▶ **Task item**
From the entries below, retype only the lines from the one with "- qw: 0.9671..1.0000" through the one with "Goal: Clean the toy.", exactly as written.

▶ **Working data**
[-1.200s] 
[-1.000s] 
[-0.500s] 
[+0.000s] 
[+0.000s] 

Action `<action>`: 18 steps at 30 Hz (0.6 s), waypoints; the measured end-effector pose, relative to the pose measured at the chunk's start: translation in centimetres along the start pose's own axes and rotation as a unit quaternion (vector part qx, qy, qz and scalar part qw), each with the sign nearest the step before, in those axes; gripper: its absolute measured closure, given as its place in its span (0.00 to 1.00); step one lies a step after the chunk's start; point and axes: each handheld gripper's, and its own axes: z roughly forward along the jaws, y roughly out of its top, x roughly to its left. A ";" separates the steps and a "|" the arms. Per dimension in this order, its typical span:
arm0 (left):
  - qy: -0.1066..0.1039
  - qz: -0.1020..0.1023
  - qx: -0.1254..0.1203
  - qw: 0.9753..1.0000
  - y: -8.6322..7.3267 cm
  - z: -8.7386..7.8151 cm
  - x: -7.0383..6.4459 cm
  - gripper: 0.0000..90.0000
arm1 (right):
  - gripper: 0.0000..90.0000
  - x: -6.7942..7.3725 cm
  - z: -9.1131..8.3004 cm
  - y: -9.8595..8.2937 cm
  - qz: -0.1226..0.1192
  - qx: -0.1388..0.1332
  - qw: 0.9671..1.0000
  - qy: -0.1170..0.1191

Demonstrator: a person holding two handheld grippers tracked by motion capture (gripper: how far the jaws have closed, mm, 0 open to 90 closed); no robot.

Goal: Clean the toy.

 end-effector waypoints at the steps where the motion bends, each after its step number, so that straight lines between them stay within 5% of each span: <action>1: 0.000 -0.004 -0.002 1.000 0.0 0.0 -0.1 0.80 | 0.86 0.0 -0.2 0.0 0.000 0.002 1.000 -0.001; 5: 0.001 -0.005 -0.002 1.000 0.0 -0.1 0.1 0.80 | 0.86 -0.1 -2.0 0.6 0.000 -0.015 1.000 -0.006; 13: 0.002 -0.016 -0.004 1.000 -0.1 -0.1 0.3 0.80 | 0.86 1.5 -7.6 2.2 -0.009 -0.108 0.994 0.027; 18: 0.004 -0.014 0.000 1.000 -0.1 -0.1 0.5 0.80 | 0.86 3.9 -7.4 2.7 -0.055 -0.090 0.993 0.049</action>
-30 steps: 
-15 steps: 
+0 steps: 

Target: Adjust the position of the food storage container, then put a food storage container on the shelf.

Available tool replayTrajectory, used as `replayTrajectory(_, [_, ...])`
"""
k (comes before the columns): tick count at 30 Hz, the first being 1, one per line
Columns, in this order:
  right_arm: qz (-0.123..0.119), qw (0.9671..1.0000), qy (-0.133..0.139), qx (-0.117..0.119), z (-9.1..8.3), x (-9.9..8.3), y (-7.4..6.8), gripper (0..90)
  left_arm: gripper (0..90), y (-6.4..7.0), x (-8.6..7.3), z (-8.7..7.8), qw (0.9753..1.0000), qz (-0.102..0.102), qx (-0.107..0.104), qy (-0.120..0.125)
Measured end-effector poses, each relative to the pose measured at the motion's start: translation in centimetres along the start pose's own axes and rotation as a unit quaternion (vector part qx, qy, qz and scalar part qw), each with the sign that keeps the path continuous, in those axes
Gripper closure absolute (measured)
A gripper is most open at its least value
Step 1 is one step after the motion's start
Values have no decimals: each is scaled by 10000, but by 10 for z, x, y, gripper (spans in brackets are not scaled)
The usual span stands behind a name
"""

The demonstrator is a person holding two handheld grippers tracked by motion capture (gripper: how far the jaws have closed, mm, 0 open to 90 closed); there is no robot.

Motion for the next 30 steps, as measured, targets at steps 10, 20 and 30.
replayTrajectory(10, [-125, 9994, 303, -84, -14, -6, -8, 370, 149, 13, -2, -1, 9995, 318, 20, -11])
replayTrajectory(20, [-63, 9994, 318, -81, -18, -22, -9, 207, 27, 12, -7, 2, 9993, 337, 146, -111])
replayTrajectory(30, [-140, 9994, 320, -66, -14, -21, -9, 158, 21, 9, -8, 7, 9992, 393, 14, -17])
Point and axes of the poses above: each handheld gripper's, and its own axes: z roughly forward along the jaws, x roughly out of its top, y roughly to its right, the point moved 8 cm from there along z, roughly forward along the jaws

▶ **Solution for this exercise**
  - qw: 0.9671..1.0000
  - qy: -0.1170..0.1191

Demonstrator: a person holding two handheld grippers tracked by motion capture (gripper: how far the jaws have closed, mm, 0 open to 90 closed); no robot.

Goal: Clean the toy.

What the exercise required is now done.